Undoubtably, you’ve seen a large wind turbine spinning somewhere offshore, or in a field. These turbines are busy helping our clean energy industry reach new heights, with wind set to become the US’ largest source of renewable power by 2020.
As wind continues to make big contributions to our grid, we’re taking a look at how these resources currently fit into our energy industry today, and what to expect tomorrow too.
Wind energy fast facts
In 2017, renewables accounted for seventeen percent of total U.S. electricity generated, with wind accounting for just over six percent. With the wind energy industry growing 9% in the same year, the U.S. adding over 7,000 megawatts (MW) of new wind capacity. There are now over 54,000 wind turbines with a combined capacity of 90,550 MW operating in 41 states, Guam, and Puerto Rico — triple what we had a decade ago.
Texas leads the way with over 23,000 MW of wind capacity operating today. Those megawatts are supported by over 24,000 people employed by the wind energy industry within the state.
According to GE, the average height of an onshore U.S. wind turbine is 466 feet.
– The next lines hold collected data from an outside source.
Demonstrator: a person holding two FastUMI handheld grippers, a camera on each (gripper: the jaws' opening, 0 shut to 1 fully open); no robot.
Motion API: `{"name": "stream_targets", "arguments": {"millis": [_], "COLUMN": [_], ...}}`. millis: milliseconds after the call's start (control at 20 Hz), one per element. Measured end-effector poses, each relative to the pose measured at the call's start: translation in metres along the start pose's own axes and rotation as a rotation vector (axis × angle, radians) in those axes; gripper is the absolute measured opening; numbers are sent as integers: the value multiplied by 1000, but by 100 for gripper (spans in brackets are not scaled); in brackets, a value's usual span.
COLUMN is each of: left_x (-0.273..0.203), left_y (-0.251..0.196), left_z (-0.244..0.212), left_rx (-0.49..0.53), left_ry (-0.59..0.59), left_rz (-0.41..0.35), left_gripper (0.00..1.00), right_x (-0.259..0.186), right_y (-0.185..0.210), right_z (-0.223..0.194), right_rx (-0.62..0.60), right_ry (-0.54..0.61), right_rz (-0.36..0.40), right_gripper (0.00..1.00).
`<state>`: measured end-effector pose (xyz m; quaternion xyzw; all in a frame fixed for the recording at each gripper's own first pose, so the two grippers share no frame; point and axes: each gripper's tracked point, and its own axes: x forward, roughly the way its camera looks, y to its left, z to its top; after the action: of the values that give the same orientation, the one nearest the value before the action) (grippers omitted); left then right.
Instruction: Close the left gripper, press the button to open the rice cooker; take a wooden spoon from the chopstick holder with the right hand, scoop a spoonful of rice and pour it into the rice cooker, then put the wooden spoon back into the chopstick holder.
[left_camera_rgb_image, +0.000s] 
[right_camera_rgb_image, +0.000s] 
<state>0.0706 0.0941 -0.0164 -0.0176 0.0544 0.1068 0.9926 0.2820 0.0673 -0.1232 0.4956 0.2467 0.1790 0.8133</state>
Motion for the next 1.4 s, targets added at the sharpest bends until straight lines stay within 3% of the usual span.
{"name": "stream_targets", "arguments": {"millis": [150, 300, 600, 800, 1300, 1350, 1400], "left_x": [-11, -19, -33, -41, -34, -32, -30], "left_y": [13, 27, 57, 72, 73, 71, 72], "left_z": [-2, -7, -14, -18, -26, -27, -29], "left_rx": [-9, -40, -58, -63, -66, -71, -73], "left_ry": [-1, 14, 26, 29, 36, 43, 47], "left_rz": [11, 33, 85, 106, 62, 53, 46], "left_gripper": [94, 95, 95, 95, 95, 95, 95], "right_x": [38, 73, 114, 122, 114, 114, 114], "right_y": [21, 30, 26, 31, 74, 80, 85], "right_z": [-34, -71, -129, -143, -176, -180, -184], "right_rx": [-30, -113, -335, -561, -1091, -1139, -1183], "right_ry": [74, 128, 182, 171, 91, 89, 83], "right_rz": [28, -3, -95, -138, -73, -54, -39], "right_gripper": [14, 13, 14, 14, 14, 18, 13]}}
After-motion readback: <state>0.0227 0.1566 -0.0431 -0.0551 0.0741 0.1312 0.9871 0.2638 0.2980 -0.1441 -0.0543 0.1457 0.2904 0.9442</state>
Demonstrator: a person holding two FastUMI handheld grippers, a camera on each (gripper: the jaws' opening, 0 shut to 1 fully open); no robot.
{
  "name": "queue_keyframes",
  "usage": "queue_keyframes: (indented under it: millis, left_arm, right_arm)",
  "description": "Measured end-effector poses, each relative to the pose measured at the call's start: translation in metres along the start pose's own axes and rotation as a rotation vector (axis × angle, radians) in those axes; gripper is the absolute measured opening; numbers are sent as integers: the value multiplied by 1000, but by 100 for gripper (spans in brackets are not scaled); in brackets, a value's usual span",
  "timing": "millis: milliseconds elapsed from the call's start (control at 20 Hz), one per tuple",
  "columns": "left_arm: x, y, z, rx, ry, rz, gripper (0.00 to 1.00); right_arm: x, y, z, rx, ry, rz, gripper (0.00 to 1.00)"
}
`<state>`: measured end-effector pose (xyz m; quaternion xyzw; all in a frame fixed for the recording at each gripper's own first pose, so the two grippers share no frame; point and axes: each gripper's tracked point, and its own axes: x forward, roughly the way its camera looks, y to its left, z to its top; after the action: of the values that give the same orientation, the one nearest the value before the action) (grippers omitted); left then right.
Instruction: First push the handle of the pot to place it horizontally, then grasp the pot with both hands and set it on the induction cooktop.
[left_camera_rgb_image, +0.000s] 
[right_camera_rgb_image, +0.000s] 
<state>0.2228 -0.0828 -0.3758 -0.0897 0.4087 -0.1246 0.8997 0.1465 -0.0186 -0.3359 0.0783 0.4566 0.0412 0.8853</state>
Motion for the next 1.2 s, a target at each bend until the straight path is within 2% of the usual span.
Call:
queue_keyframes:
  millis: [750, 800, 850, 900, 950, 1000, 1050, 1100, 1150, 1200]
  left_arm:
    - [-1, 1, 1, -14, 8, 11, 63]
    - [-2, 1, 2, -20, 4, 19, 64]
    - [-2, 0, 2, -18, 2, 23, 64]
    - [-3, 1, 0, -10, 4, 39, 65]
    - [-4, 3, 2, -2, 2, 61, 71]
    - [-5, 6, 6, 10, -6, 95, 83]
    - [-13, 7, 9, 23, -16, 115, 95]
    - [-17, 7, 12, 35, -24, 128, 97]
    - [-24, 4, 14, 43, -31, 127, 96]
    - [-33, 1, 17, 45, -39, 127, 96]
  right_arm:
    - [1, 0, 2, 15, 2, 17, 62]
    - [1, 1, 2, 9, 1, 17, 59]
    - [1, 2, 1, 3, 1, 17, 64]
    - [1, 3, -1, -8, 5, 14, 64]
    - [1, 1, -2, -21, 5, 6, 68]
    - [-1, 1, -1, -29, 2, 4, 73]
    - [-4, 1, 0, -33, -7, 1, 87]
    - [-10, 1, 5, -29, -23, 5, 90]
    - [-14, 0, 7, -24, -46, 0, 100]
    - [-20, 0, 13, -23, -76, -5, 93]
The tallest U.S. onshore wind turbine is located at the Hancock Wind Project - Hancock County, Maine, and stands at a whopping 574 feet tall — higher than the Washington Monument in D.C.
While the US’ tallest wind turbine is nothing to gawk at, it falls short of It falls short to it’s offshore cousins. The tallest offshore wind turbine in the U.S. stands at 590 feet and is located at the Block Island Wind Farm off the coast of Rhode Island.
A global wind energy industry
Even though the U.S. is expanding its wind capacity, there still is one other country that continues to lead the race, China.
China has had the largest market for wind power dating back to 2009. According to CNBC, “China installed 19.7 gigawatts (GW) of capacity in 2017, a huge amount that was more than double any other market.”
After China and the U.S., Germany, India, and Spain round out the top five of the world’s leading wind power nations. Germany saw more than 6.5 GW installed in 2017, leading the way for all European countries, with Spain coming in second. That same year, India installed over 4 GW of new wind power capacity which made it the second largest wind generating country in all of Asia.
Germany’s onshore wind turbines located in Gaildorf, stand at approximately 809 feet, which currently make them the tallest turbines in the world. Though as you’ll read below, that record is soon to be broken.
The wind energy industry tomorrow
Wind turbines generally impact only about 2% of the land they sit on, meaning most wind turbines can safely sit above working farms, fisheries, and more. Even as the size of our turbines increases, we’ll likely start seeing more and more of these towering energy generators all over the U.S.
When it comes to wind turbines, bigger is better. Having bigger rotors and blades helps you cover a wider area, capturing more wind with greater efficiency, increasing the power generating capacity of each wind turbine. Many of the advances being pursued in wind turbine technology are linked to advancements in scale.
The Haliade-X is just one example of the potential impact wind energy can have on the world. This advanced wind turbine will stand over 850 feet tall, with each blade topping out at over 300 feet long. A single blade longer than a football field.
If you’re trying to visualize the height of the Haliade-X, think of the Paris Eiffel Tower which stands at 1,063 feet. Only 200 feet less than the Eiffel Tower, the Haliade-X turbines will be the biggest and most powerful in the world. The project – which has seen investors pour over $400 million into it – will be developed off the coast of Saint-Nazaire, France.
By 2030, the U.S. hopes to increase its total wind capacity to over 220 GW across 47 states, per the U.S. Department of Energy. This projected growth includes offshore wind projects across various states (Texas, Michigan, Massachusetts, Connecticut, North Carolina, etc.).
Wind development continues to see consistent growth as project costs continue to fall. So when you think of wind energy and how 2019 will shape up, think of two things: bigger wind turbines, and more offshore farms.
Researchers have also looked at ways to take advantage of deeper ocean levels, by using floating wind farms. “Researchers are evaluating floating wind structures, which allow siting offshore turbines in deeper water where fixed-foundations are unfeasible.” The first of its kind is expected to be developed in Northern California.
It’s important that the U.S. and nations all around the world continue to dedicate resources and time to wind energy development. Eventually fossil fuels will run out. Luckily for us, over 70 percent of our planet is made up of water. With a vast amount of offshore “land” readily available, wind energy may one day become the world’s leader in energy production.